Task item =
Using the records below, quote only the span that opens with the line containing "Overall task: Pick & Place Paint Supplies" and closes with the line containing "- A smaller", exactly and inclusively.

Data for this exercise =

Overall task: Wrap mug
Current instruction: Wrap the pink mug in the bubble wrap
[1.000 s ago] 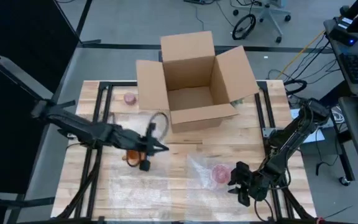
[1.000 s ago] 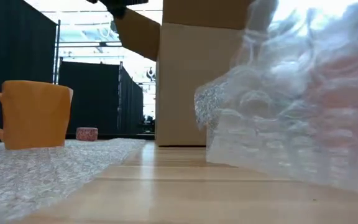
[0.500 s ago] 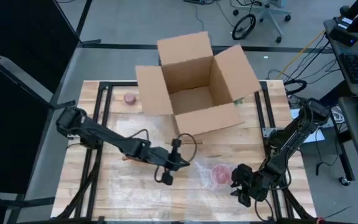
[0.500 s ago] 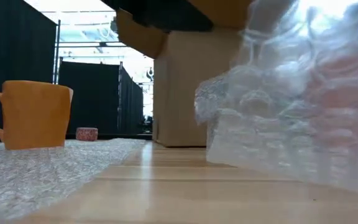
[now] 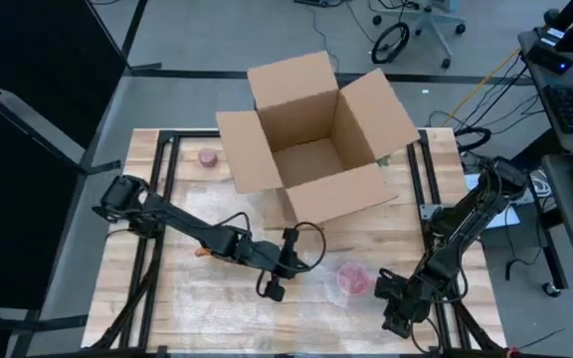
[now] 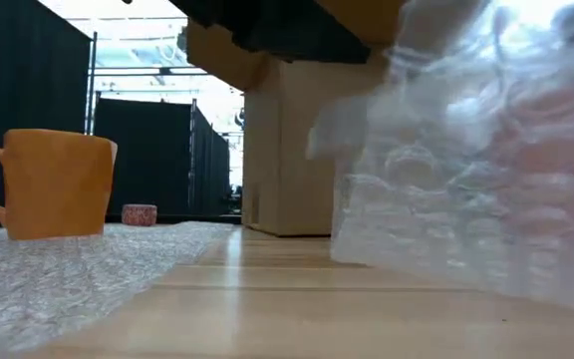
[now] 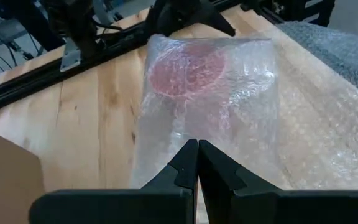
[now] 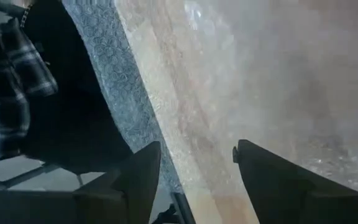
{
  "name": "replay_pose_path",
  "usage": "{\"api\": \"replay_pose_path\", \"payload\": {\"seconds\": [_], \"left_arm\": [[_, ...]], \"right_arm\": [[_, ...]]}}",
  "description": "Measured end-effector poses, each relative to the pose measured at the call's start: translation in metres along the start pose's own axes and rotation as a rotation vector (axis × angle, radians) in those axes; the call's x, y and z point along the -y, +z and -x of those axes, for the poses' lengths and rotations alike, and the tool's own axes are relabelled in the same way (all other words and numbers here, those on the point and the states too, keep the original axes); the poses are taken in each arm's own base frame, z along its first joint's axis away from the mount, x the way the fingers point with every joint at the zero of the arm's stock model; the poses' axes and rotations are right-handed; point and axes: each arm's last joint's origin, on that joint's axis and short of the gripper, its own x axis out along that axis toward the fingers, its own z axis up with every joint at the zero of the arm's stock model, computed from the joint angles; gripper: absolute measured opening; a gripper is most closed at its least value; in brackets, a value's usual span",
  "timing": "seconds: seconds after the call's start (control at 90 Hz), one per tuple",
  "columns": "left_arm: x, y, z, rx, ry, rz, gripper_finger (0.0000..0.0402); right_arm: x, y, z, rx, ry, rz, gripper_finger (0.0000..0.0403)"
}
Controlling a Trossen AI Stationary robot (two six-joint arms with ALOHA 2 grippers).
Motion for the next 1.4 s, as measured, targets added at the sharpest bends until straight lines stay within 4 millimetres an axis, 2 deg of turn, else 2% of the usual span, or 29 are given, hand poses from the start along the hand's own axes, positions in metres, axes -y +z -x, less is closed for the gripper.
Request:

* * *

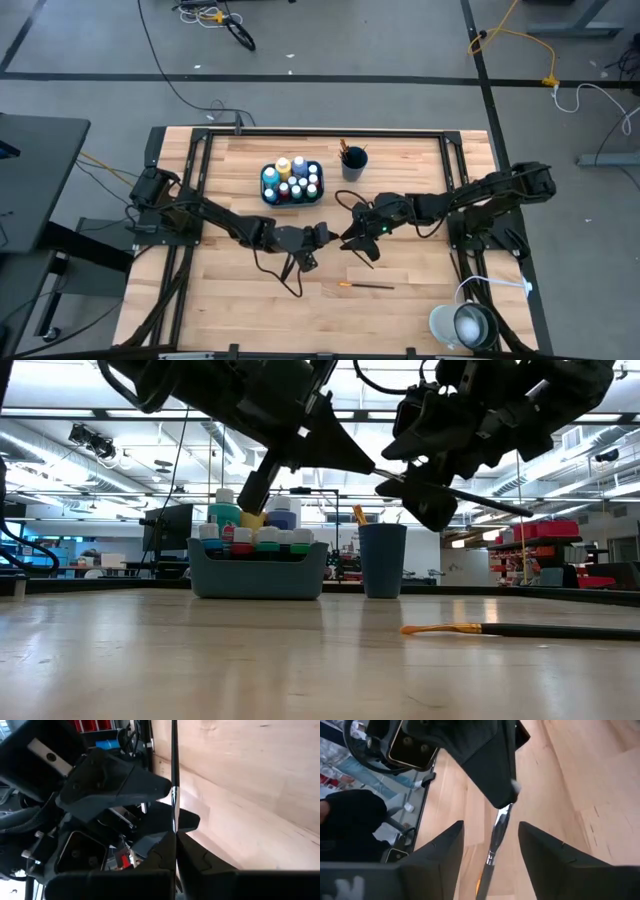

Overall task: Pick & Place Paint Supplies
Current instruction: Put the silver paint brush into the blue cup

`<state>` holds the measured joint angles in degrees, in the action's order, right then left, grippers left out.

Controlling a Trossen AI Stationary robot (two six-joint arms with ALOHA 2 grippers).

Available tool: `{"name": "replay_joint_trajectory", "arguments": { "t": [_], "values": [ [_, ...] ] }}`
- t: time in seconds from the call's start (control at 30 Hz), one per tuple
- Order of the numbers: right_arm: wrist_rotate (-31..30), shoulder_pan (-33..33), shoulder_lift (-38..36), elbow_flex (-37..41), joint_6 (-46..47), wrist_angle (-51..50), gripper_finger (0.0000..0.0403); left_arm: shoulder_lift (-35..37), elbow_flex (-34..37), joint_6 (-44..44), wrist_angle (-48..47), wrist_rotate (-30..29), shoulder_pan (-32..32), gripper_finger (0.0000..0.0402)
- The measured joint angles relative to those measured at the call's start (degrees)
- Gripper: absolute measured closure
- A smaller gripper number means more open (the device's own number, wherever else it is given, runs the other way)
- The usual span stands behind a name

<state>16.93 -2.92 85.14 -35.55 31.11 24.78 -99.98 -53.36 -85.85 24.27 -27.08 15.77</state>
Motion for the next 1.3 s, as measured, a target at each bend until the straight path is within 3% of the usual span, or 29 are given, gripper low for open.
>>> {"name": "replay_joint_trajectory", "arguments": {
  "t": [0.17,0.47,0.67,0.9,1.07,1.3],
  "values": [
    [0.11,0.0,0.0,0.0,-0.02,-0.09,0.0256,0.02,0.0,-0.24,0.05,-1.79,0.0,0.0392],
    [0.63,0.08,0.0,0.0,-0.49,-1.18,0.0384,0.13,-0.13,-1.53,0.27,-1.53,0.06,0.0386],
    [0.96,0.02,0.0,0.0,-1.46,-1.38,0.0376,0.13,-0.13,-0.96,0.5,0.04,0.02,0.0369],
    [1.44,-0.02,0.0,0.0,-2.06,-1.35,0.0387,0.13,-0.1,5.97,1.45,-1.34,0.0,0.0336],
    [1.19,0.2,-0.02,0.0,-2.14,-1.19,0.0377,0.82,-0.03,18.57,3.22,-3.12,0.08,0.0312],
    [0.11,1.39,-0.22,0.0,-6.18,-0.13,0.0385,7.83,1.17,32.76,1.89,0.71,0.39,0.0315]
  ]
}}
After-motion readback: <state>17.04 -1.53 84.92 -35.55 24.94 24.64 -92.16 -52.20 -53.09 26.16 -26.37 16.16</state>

Written response =
Overall task: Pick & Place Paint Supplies
Current instruction: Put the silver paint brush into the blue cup

`<state>` holds the measured joint angles in degrees, in the action's order, right then left, grippers left out.

Controlling a Trossen AI Stationary robot (two six-joint arms with ALOHA 2 grippers).

Available tool: `{"name": "replay_joint_trajectory", "arguments": { "t": [_], "values": [ [_, ...] ] }}`
- t: time in seconds from the call's start (control at 30 Hz), one per tuple
- Order of the numbers: right_arm: wrist_rotate (-31..30), shoulder_pan (-33..33), shoulder_lift (-38..36), elbow_flex (-37..41), joint_6 (-46..47), wrist_angle (-51..50), gripper_finger (0.0000..0.0403); left_arm: shoulder_lift (-35..37), elbow_flex (-34..37), joint_6 (-44..44), wrist_angle (-48..47), wrist_rotate (-30..29), shoulder_pan (-32..32), gripper_finger (0.0000..0.0402)
- The measured joint angles relative to those measured at the call's start (degrees)
- Gripper: absolute measured closure
- A smaller gripper number means more open (the device's own number, wherever else it is given, runs the other way)

Nothing more is needed for this exercise.